American history has been a compendium of our ongoing battle with the privately controlled Bank of England, beginning with the revolutionary war.  To understand our history, we need to go back to Benjamin Franklin who is often called the “father of paper money” though it been used thousands of years earlier (more accurately, he was the father of colonial American paper money).

Franklin’s paper money was a primary reason for fighting America’s War for Independence.  But first, let’s explore colonial scrip money… 

In 1729 he wrote “A Modest Enquiry into the Nature and Necessity of a Paper Currency.” 

“This pamphlet, a brilliant tour de force, was well received by the common people. The rich, however, hate it, but they have no writers among them able to answer it. Franklin’s arguments carry the day, and the paper money bill gains a majority in the [Pennsylvania] assembly.”  – link

Colonial srip was very succesful:

There was abundance in the Colonies, and peace was reigning on every border. It was difficult, and even impossible, to find a happier and more prosperous nation on all the surface of the globe. Comfort was prevailing in every home. The people, in general, kept the highest moral standards, and education was widely spread.”  – Benjamin Franklin

No doubt, many of the colonies were doing very well, especially Pennsylvania and Massachusetts where the amount of new paper money was controlled.  But not all the colonies had the same success as earlier attempts in South Carolina resulted in a currency deprecation. A system was clearly needed and Franklin forged that system with his – “A Modest Enquiry into the Nature and Necessity of a Paper Currency.”

Franklin begins his pamphlet by noting that a lack of money to transact trade within the province carries a heavy cost because the alternative to paper money is not gold and silver coins, which through trade have all been shipped off to England, but barter.  Barter, in turn, increases the cost of local exchange and so lowers wages, employment, and immigration.  Money scarcity also causes high local interest rates, which reduces investment and slows development.  Paper money will solve these problems.

But what gives paper money its value?  Here Franklin is clear throughout his career: It is not legal tender laws or fixed exchange rates between paper money and gold and silver coins but the quantity of paper money relative to the volume of internal trade within the colony that governs the value of paper money.  An excess of paper money relative to the volume of internal trade causes it to lose value (depreciate).  

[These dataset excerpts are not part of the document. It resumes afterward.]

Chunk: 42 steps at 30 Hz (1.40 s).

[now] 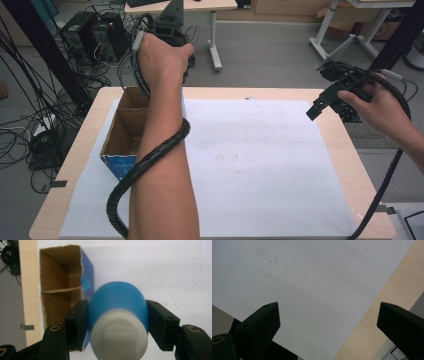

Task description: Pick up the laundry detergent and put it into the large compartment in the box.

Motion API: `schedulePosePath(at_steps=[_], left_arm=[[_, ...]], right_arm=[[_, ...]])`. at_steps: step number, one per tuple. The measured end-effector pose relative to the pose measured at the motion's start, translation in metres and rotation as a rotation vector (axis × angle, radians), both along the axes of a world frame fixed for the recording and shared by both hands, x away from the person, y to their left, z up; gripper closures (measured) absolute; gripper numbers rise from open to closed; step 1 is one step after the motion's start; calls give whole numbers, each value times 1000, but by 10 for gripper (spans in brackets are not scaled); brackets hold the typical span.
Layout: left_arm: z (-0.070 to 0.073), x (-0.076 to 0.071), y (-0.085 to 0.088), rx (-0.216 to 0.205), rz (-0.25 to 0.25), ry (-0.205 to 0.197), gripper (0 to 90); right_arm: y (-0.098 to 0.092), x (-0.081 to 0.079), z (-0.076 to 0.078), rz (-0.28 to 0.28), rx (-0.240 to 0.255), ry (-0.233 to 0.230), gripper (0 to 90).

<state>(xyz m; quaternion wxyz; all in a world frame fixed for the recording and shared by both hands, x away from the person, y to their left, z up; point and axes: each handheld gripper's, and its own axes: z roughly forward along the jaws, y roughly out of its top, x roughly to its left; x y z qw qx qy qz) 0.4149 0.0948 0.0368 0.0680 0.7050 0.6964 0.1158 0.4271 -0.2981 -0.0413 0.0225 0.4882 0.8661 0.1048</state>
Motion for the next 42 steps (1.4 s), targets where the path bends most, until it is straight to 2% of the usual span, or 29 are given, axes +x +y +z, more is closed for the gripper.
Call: schedulePosePath(at_steps=[4, 13, 17, 25, 30, 34, 42], left_arm=[[12, -8, 14, -5, 20, -13, 385], [42, -28, 35, 14, 62, -51, 385], [48, -36, 46, 10, 87, -72, 385], [51, -39, 64, 4, 110, -77, 385], [50, -39, 71, 15, 121, -81, 385], [45, -36, 73, 32, 127, -72, 385], [33, -33, 85, 33, 135, -71, 385]], right_arm=[[5, 1, 1, 13, 0, 2, 48], [16, 1, 4, 21, -17, -1, 48], [20, 1, 6, 25, -18, -4, 48], [24, 1, 12, 22, -25, -7, 48], [27, 0, 13, 23, -31, -13, 48], [29, 4, 12, 28, -37, -6, 48], [32, 6, 10, 26, -45, 2, 48]])
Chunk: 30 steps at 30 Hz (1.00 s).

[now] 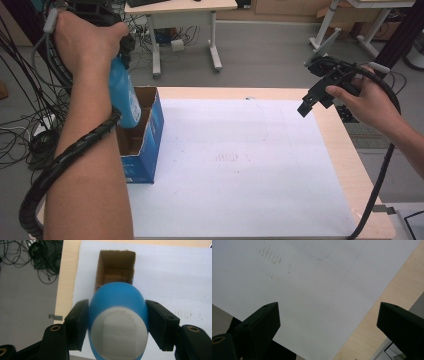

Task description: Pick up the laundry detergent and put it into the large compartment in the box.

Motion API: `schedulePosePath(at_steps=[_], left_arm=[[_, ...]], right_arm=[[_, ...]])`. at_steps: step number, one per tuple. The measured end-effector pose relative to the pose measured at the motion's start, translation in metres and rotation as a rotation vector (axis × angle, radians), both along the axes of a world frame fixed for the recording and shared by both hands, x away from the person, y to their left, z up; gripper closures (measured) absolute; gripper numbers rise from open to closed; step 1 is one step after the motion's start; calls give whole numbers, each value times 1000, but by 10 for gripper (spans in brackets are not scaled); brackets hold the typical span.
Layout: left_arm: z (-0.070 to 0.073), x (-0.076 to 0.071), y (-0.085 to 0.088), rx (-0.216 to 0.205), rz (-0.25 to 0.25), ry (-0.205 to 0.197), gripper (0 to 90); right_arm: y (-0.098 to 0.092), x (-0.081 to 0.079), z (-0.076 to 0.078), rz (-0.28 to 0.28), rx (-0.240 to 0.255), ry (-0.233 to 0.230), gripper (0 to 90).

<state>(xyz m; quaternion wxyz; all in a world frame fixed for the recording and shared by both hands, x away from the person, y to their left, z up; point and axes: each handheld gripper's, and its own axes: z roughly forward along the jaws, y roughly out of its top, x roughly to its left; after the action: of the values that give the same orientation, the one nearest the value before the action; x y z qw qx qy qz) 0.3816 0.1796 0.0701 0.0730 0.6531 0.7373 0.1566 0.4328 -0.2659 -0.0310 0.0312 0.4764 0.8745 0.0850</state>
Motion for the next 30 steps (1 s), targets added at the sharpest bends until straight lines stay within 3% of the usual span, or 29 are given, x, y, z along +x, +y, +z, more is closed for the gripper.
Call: schedulePosePath(at_steps=[4, 15, 20, 30], left_arm=[[-7, 3, 2, 18, -2, 7, 385], [-34, 5, 19, 3, 5, 30, 385], [-46, 4, 25, -8, 6, 37, 385], [-70, 1, 32, -16, -3, 44, 385]], right_arm=[[1, 0, -1, 2, -3, -4, 48], [9, 0, -2, 2, -14, -2, 49], [9, -3, -3, 18, 13, 14, 48], [13, -13, -1, 31, 14, 8, 48]])
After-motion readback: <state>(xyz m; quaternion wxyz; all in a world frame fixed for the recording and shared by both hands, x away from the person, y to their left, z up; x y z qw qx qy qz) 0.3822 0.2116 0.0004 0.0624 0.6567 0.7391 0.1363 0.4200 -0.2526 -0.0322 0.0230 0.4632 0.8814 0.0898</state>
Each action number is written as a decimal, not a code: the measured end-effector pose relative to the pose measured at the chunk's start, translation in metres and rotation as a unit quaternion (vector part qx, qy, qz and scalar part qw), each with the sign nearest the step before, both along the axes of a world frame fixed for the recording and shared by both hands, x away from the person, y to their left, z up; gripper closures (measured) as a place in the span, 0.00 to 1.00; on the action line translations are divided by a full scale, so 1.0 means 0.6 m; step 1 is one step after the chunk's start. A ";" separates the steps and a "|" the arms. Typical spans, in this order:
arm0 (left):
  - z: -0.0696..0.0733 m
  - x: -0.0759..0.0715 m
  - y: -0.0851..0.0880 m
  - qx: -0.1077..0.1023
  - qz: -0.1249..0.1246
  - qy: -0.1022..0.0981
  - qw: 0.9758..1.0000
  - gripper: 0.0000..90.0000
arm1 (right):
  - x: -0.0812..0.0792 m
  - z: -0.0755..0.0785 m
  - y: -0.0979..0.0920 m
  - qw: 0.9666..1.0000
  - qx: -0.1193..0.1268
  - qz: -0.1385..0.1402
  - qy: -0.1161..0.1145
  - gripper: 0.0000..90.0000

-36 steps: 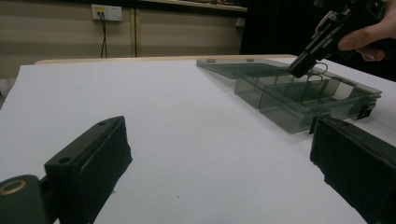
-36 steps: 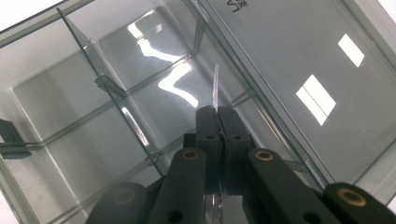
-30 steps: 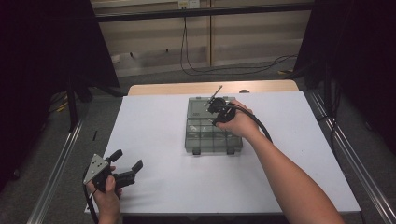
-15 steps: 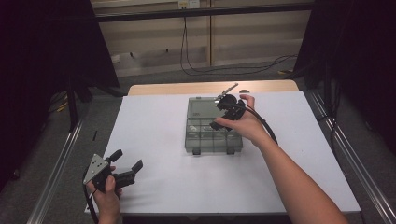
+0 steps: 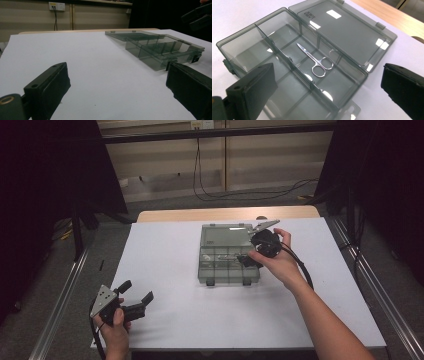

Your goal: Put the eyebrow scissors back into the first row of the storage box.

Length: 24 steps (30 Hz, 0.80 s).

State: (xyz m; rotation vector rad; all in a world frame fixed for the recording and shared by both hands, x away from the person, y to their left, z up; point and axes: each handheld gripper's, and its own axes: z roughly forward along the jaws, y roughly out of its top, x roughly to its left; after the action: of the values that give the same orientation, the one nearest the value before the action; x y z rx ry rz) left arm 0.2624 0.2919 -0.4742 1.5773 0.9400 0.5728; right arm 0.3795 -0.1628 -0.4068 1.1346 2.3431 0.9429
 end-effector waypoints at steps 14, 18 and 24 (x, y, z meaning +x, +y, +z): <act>0.000 0.000 0.000 0.000 0.000 0.000 1.000 0.05 | -0.056 0.001 -0.050 0.999 0.027 -0.031 -0.032 0.00; 0.000 0.000 0.000 0.000 -0.001 0.000 1.000 0.05 | -0.071 -0.004 -0.068 0.998 0.030 -0.040 -0.040 0.00; 0.000 -0.001 -0.001 0.002 0.002 0.000 1.000 0.05 | -0.096 -0.012 -0.097 0.996 0.046 -0.055 -0.046 0.01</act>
State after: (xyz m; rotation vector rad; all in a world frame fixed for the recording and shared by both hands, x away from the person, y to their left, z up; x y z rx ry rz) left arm 0.2620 0.2914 -0.4741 1.5807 0.9428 0.5773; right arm 0.3219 -0.2211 -0.4137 1.2152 2.1610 1.0506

First, Franklin points out that gold and silver are of no permanent value and so paper monies linked to or backed by gold and silver, as with bank paper money in Europe, are of no permanent value.  Everyone knew that over the previous 100 years the labor value of gold and silver had fallen because new discoveries had expanded supplies faster than demand.  The spot value of gold and silver could fluctuate just like that of any other commodity and could be acutely affected by unexpected trade disruptions.  Franklin observes in 1729 that “we [Pennsylvanians] have already parted with our silver and gold” in trade with England, and the difference between the value of paper money and that of silver is due to “the scarcity of the latter.”

Second, Franklin notes that land is a more certain and steady asset with which to back paper money.  For a given colony, its supply will not fluctuate with trade as much as gold and silver do, nor will its supply be subject to long-run expansion as New World gold and silver had been. Finally, and most important, land cannot be exported from the province as gold and silver can.  He then points out that Pennsylvania’s paper money will be backed by land; that is, it will be issued by the legislature through a loan office, and subjects will pledge their lands as collateral for loans of paper money.

Finally, Franklin argues that “coined land” or a properly run land bank will automatically stabilize the quantity of paper money issued — never too much and never too little to carry on the province’s internal trade.  If there is too little paper money, the barter cost of trade will be high, and people will borrow more money on their landed security to reap the gains of the lowered costs that result when money is used to make transactions.  A properly run land bank will never loan more paper money than the landed security available to back it, and so the value of paper money, through this limit on its quantity, will never fall below that of land. 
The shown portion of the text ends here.